Records from a data source:
[Start of Attachment]

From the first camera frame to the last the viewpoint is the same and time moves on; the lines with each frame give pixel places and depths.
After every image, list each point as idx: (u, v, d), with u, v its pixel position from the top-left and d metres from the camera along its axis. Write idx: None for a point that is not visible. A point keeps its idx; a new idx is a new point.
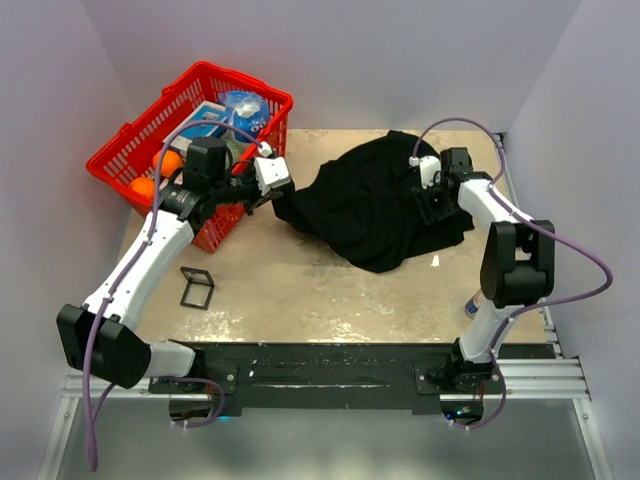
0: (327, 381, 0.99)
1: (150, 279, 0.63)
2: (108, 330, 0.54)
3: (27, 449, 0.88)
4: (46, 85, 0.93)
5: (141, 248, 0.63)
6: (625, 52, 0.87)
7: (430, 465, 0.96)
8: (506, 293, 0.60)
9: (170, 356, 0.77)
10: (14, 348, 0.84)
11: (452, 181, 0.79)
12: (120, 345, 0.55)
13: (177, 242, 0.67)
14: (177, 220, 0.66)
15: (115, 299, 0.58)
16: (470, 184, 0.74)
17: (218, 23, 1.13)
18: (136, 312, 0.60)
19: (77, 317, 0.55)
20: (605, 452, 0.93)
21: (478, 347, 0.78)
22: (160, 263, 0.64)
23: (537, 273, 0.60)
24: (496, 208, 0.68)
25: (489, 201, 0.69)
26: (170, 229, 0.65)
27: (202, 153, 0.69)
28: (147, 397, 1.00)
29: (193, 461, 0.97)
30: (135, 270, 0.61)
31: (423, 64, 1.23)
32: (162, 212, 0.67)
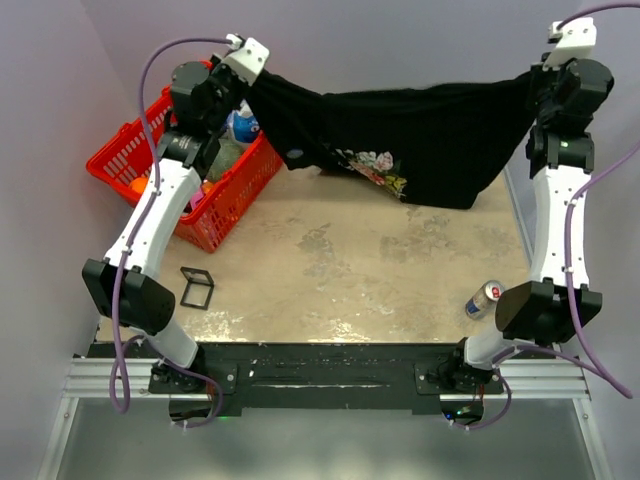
0: (327, 381, 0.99)
1: (165, 229, 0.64)
2: (133, 280, 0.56)
3: (26, 449, 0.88)
4: (46, 84, 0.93)
5: (151, 200, 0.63)
6: (623, 52, 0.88)
7: (431, 465, 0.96)
8: (519, 330, 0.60)
9: (179, 340, 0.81)
10: (13, 349, 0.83)
11: (541, 142, 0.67)
12: (146, 293, 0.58)
13: (185, 190, 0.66)
14: (182, 168, 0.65)
15: (134, 251, 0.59)
16: (554, 179, 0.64)
17: (218, 23, 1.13)
18: (156, 261, 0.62)
19: (101, 271, 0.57)
20: (604, 452, 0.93)
21: (478, 357, 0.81)
22: (171, 213, 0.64)
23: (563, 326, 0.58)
24: (556, 244, 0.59)
25: (553, 228, 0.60)
26: (177, 178, 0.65)
27: (186, 97, 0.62)
28: (147, 397, 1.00)
29: (194, 461, 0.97)
30: (149, 221, 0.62)
31: (423, 65, 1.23)
32: (165, 161, 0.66)
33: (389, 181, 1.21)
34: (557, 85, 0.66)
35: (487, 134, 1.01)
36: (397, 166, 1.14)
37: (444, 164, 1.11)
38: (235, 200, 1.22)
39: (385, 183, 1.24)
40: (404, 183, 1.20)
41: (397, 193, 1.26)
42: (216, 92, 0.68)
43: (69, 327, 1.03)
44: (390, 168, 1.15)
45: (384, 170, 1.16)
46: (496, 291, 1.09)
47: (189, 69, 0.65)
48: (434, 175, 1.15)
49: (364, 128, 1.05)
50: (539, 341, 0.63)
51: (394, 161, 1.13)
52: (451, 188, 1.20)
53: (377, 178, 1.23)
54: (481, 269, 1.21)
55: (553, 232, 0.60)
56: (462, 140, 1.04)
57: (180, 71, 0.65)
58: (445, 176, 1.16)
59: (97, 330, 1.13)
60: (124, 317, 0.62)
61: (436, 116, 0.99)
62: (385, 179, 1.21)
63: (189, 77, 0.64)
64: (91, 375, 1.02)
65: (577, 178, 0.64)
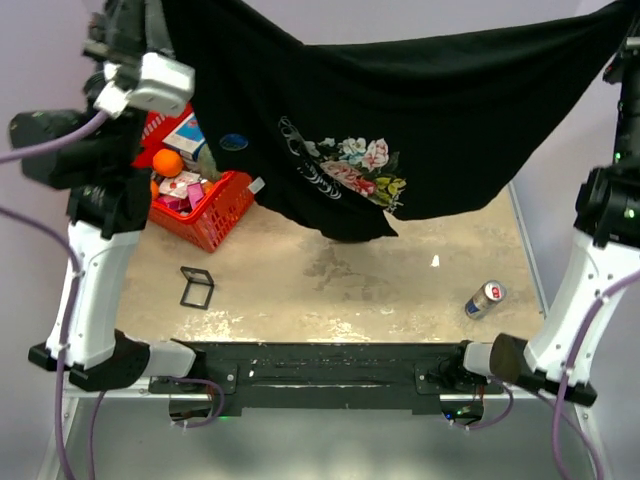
0: (327, 381, 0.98)
1: (106, 306, 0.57)
2: (78, 379, 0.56)
3: (26, 448, 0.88)
4: (47, 82, 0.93)
5: (74, 283, 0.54)
6: None
7: (430, 466, 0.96)
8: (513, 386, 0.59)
9: (171, 354, 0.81)
10: (13, 347, 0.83)
11: (600, 196, 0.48)
12: (96, 384, 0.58)
13: (117, 256, 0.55)
14: (101, 237, 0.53)
15: (72, 344, 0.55)
16: (594, 259, 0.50)
17: None
18: (105, 341, 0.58)
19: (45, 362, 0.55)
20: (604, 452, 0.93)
21: (476, 364, 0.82)
22: (105, 288, 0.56)
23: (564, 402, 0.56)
24: (561, 338, 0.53)
25: (571, 318, 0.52)
26: (98, 252, 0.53)
27: (56, 185, 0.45)
28: (147, 397, 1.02)
29: (192, 461, 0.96)
30: (80, 307, 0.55)
31: None
32: (78, 227, 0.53)
33: (380, 190, 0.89)
34: None
35: (529, 102, 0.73)
36: (394, 158, 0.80)
37: (467, 151, 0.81)
38: (235, 201, 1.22)
39: (375, 193, 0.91)
40: (403, 185, 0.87)
41: (391, 202, 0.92)
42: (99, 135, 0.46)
43: None
44: (385, 164, 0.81)
45: (375, 169, 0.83)
46: (496, 291, 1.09)
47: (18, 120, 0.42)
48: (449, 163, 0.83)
49: (361, 110, 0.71)
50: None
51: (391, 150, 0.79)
52: (478, 184, 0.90)
53: (363, 185, 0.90)
54: (481, 269, 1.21)
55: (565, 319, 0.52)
56: (496, 114, 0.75)
57: (16, 129, 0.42)
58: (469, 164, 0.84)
59: None
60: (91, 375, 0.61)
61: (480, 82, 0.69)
62: (375, 183, 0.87)
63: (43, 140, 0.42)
64: None
65: (627, 257, 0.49)
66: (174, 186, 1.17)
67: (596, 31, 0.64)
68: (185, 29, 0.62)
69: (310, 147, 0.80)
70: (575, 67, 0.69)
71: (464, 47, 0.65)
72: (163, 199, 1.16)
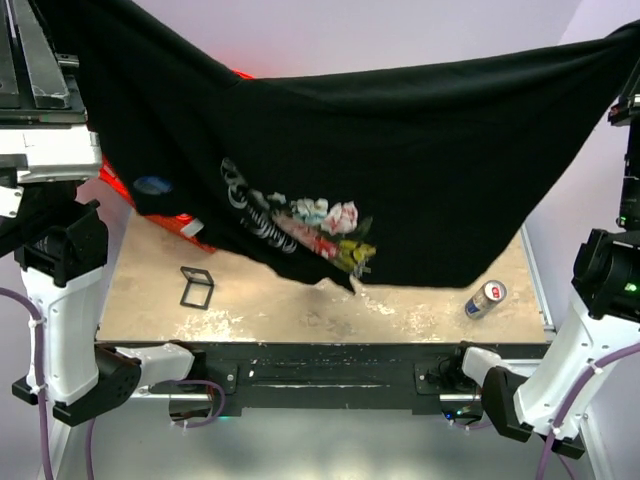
0: (327, 381, 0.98)
1: (81, 347, 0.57)
2: (61, 412, 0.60)
3: (26, 448, 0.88)
4: None
5: (39, 331, 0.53)
6: None
7: (430, 466, 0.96)
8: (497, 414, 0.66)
9: (168, 359, 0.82)
10: (12, 347, 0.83)
11: (599, 260, 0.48)
12: (79, 416, 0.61)
13: (78, 302, 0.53)
14: (54, 284, 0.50)
15: (51, 383, 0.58)
16: (589, 332, 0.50)
17: None
18: (84, 376, 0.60)
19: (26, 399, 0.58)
20: (605, 452, 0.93)
21: (475, 368, 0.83)
22: (76, 332, 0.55)
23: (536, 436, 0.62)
24: (555, 403, 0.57)
25: (563, 384, 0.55)
26: (55, 301, 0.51)
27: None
28: (147, 397, 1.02)
29: (192, 462, 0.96)
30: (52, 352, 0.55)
31: None
32: (31, 275, 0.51)
33: (342, 257, 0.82)
34: None
35: (509, 143, 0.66)
36: (364, 225, 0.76)
37: (427, 196, 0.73)
38: None
39: (337, 257, 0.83)
40: (372, 251, 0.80)
41: (356, 267, 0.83)
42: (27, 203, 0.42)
43: None
44: (352, 229, 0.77)
45: (337, 233, 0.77)
46: (496, 291, 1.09)
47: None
48: (408, 218, 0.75)
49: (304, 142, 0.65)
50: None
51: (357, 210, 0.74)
52: (446, 246, 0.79)
53: (324, 247, 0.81)
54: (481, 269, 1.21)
55: (554, 378, 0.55)
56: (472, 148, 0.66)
57: None
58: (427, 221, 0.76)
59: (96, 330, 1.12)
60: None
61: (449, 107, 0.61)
62: (338, 246, 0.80)
63: None
64: None
65: (623, 332, 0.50)
66: None
67: (606, 62, 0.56)
68: (83, 43, 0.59)
69: (257, 198, 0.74)
70: (571, 102, 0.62)
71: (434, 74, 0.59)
72: None
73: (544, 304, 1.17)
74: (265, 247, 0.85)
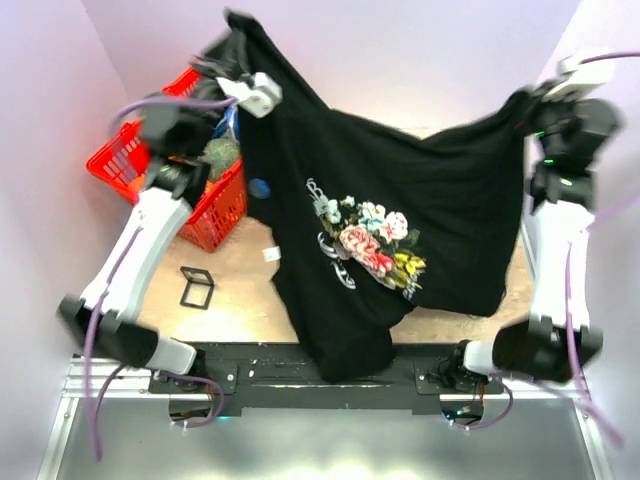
0: (327, 381, 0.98)
1: (149, 266, 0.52)
2: (107, 325, 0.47)
3: (27, 448, 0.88)
4: (47, 84, 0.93)
5: (134, 235, 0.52)
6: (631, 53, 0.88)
7: (431, 465, 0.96)
8: (514, 368, 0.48)
9: (173, 351, 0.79)
10: (13, 348, 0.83)
11: (542, 182, 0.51)
12: (125, 340, 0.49)
13: (171, 221, 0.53)
14: (173, 198, 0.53)
15: (112, 293, 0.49)
16: (548, 218, 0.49)
17: (220, 24, 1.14)
18: (140, 301, 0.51)
19: (76, 310, 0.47)
20: (604, 451, 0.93)
21: (479, 360, 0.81)
22: (155, 249, 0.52)
23: (564, 366, 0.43)
24: (558, 281, 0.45)
25: (553, 261, 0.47)
26: (165, 209, 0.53)
27: (163, 134, 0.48)
28: (146, 396, 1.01)
29: (193, 461, 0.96)
30: (130, 259, 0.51)
31: (425, 62, 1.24)
32: (152, 192, 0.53)
33: (395, 271, 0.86)
34: (562, 121, 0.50)
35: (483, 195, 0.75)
36: (413, 235, 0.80)
37: (430, 233, 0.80)
38: (236, 200, 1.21)
39: (391, 271, 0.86)
40: (421, 264, 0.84)
41: (409, 282, 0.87)
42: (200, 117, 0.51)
43: None
44: (403, 238, 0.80)
45: (389, 241, 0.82)
46: None
47: (151, 101, 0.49)
48: (452, 246, 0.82)
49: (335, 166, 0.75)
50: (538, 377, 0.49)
51: (412, 224, 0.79)
52: (451, 293, 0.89)
53: (380, 260, 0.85)
54: None
55: (553, 271, 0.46)
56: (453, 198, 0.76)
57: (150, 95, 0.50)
58: (455, 249, 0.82)
59: None
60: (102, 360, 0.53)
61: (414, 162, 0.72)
62: (393, 258, 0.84)
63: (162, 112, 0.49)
64: (90, 375, 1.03)
65: (576, 217, 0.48)
66: None
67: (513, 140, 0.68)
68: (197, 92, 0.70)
69: (332, 205, 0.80)
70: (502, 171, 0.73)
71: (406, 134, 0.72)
72: None
73: None
74: (333, 274, 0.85)
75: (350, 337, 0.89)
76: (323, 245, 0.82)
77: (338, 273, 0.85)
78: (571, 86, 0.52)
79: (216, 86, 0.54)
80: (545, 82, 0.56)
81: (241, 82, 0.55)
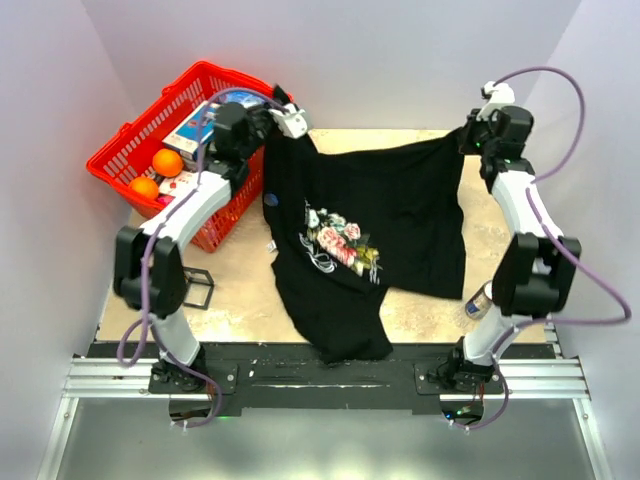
0: (327, 381, 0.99)
1: (197, 219, 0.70)
2: (162, 246, 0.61)
3: (27, 448, 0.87)
4: (47, 85, 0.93)
5: (190, 193, 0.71)
6: (630, 54, 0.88)
7: (431, 465, 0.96)
8: (515, 304, 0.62)
9: (182, 335, 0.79)
10: (13, 348, 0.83)
11: (490, 166, 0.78)
12: (172, 264, 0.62)
13: (218, 197, 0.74)
14: (221, 179, 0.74)
15: (169, 225, 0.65)
16: (507, 181, 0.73)
17: (221, 24, 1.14)
18: (185, 240, 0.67)
19: (133, 236, 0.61)
20: (604, 451, 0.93)
21: (479, 349, 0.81)
22: (205, 208, 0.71)
23: (551, 289, 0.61)
24: (528, 213, 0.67)
25: (522, 204, 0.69)
26: (215, 185, 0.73)
27: (225, 131, 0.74)
28: (147, 397, 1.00)
29: (193, 462, 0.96)
30: (185, 208, 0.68)
31: (425, 62, 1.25)
32: (207, 174, 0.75)
33: (359, 256, 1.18)
34: (494, 130, 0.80)
35: (424, 210, 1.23)
36: (362, 237, 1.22)
37: (384, 235, 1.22)
38: (235, 201, 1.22)
39: (357, 258, 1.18)
40: (376, 254, 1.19)
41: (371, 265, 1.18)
42: (250, 130, 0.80)
43: (70, 327, 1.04)
44: (358, 238, 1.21)
45: (352, 240, 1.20)
46: None
47: (230, 108, 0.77)
48: (393, 240, 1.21)
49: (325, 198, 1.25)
50: (535, 314, 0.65)
51: (362, 229, 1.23)
52: (413, 277, 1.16)
53: (347, 251, 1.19)
54: (481, 269, 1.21)
55: (517, 207, 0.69)
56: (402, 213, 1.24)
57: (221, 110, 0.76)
58: (394, 250, 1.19)
59: (96, 330, 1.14)
60: (136, 297, 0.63)
61: (379, 190, 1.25)
62: (356, 251, 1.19)
63: (230, 115, 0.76)
64: (90, 375, 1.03)
65: (522, 180, 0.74)
66: (174, 186, 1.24)
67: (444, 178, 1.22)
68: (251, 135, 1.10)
69: (313, 215, 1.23)
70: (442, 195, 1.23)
71: (375, 176, 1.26)
72: (163, 198, 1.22)
73: None
74: (308, 258, 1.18)
75: (320, 307, 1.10)
76: (303, 241, 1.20)
77: (314, 259, 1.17)
78: (490, 107, 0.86)
79: (268, 111, 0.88)
80: (474, 111, 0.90)
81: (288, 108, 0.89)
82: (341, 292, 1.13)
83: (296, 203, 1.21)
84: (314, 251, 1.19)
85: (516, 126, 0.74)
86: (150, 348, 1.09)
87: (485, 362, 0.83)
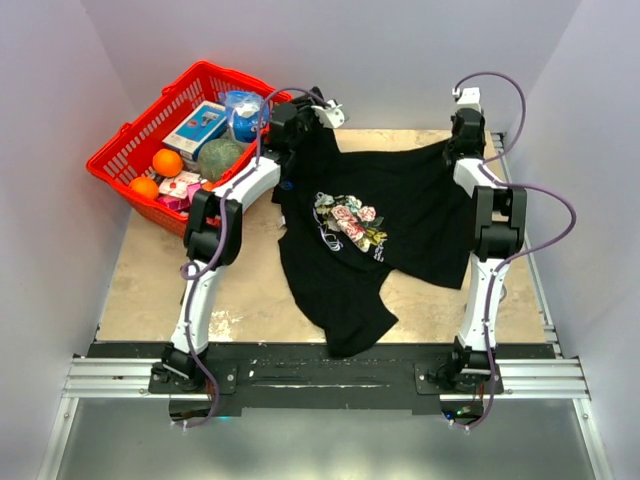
0: (327, 381, 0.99)
1: (252, 193, 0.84)
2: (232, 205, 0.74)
3: (28, 448, 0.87)
4: (47, 85, 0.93)
5: (249, 172, 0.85)
6: (628, 55, 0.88)
7: (431, 465, 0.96)
8: (484, 246, 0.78)
9: (208, 314, 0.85)
10: (14, 348, 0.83)
11: (450, 159, 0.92)
12: (237, 222, 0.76)
13: (268, 180, 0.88)
14: (272, 165, 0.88)
15: (235, 191, 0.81)
16: (465, 161, 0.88)
17: (220, 25, 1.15)
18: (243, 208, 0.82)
19: (208, 196, 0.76)
20: (604, 451, 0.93)
21: (470, 323, 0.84)
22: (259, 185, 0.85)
23: (511, 231, 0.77)
24: (482, 179, 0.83)
25: (477, 174, 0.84)
26: (268, 168, 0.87)
27: (278, 126, 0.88)
28: (146, 397, 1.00)
29: (193, 461, 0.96)
30: (245, 182, 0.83)
31: (424, 63, 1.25)
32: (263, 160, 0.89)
33: (368, 235, 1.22)
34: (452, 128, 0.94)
35: (427, 203, 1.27)
36: (376, 222, 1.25)
37: (391, 224, 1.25)
38: None
39: (365, 233, 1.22)
40: (384, 236, 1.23)
41: (379, 242, 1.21)
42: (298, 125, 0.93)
43: (70, 326, 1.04)
44: (371, 220, 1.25)
45: (365, 221, 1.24)
46: None
47: (283, 108, 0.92)
48: (399, 230, 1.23)
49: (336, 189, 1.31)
50: (506, 253, 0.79)
51: (376, 211, 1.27)
52: (417, 262, 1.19)
53: (358, 228, 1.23)
54: None
55: (477, 177, 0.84)
56: (410, 203, 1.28)
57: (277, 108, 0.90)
58: (396, 240, 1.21)
59: (97, 330, 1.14)
60: (203, 247, 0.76)
61: (387, 186, 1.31)
62: (366, 229, 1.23)
63: (284, 113, 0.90)
64: (90, 375, 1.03)
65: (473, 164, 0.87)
66: (174, 186, 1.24)
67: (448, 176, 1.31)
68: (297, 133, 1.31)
69: (327, 198, 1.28)
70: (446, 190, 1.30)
71: (383, 177, 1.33)
72: (163, 198, 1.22)
73: (545, 303, 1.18)
74: (318, 235, 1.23)
75: (315, 295, 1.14)
76: (316, 217, 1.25)
77: (323, 236, 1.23)
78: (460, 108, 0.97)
79: (309, 107, 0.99)
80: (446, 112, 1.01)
81: (328, 105, 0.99)
82: (345, 272, 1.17)
83: (312, 187, 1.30)
84: (328, 229, 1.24)
85: (470, 126, 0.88)
86: (149, 348, 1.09)
87: (487, 348, 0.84)
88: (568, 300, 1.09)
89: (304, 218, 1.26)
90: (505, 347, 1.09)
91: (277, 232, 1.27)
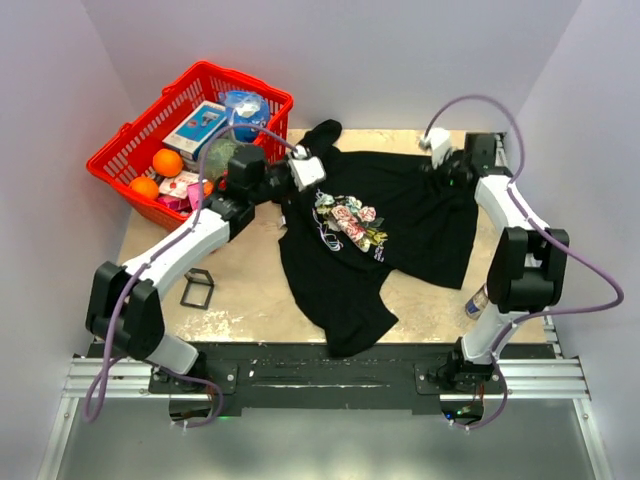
0: (327, 381, 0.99)
1: (184, 262, 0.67)
2: (139, 291, 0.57)
3: (28, 448, 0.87)
4: (47, 84, 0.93)
5: (183, 234, 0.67)
6: (628, 56, 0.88)
7: (431, 465, 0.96)
8: (510, 301, 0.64)
9: (175, 352, 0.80)
10: (13, 349, 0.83)
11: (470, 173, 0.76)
12: (146, 309, 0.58)
13: (213, 240, 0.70)
14: (221, 219, 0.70)
15: (153, 265, 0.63)
16: (487, 183, 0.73)
17: (220, 24, 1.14)
18: (166, 285, 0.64)
19: (112, 275, 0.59)
20: (604, 452, 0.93)
21: (478, 349, 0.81)
22: (194, 251, 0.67)
23: (545, 282, 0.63)
24: (511, 210, 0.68)
25: (505, 202, 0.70)
26: (213, 225, 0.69)
27: (240, 168, 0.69)
28: (146, 397, 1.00)
29: (192, 462, 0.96)
30: (173, 251, 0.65)
31: (425, 64, 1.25)
32: (206, 212, 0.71)
33: (368, 235, 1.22)
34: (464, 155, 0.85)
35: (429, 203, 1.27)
36: (376, 222, 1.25)
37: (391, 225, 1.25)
38: None
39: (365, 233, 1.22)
40: (383, 236, 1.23)
41: (378, 243, 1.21)
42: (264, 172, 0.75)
43: (70, 327, 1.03)
44: (371, 221, 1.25)
45: (365, 221, 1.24)
46: None
47: (247, 149, 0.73)
48: (399, 230, 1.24)
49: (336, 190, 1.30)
50: (533, 307, 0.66)
51: (376, 212, 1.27)
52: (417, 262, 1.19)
53: (358, 228, 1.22)
54: (481, 269, 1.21)
55: (504, 207, 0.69)
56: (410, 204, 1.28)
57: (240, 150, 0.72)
58: (397, 240, 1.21)
59: None
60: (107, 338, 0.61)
61: (388, 186, 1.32)
62: (366, 229, 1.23)
63: (250, 154, 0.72)
64: (90, 375, 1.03)
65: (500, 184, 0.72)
66: (174, 186, 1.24)
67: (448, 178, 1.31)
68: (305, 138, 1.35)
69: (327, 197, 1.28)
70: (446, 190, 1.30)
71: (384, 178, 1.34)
72: (163, 198, 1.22)
73: None
74: (317, 235, 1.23)
75: (315, 296, 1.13)
76: (316, 217, 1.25)
77: (323, 235, 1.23)
78: (440, 149, 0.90)
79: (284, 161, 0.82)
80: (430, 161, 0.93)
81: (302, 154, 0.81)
82: (344, 273, 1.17)
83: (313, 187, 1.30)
84: (328, 229, 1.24)
85: (482, 140, 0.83)
86: None
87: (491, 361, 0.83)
88: (569, 300, 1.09)
89: (302, 219, 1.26)
90: (505, 346, 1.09)
91: (277, 232, 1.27)

[End of Attachment]

_TASK INSTRUCTIONS_.
Return, word for word, the lines of the data above from the line with "51: (391, 150, 0.79)" through the line with "62: (375, 183, 0.87)", inclusive.

_RESPONSE AREA_.
51: (391, 150, 0.79)
52: (478, 184, 0.90)
53: (363, 185, 0.90)
54: (481, 269, 1.21)
55: (565, 319, 0.52)
56: (496, 114, 0.75)
57: (16, 129, 0.42)
58: (469, 164, 0.84)
59: None
60: (91, 375, 0.61)
61: (480, 82, 0.69)
62: (375, 183, 0.87)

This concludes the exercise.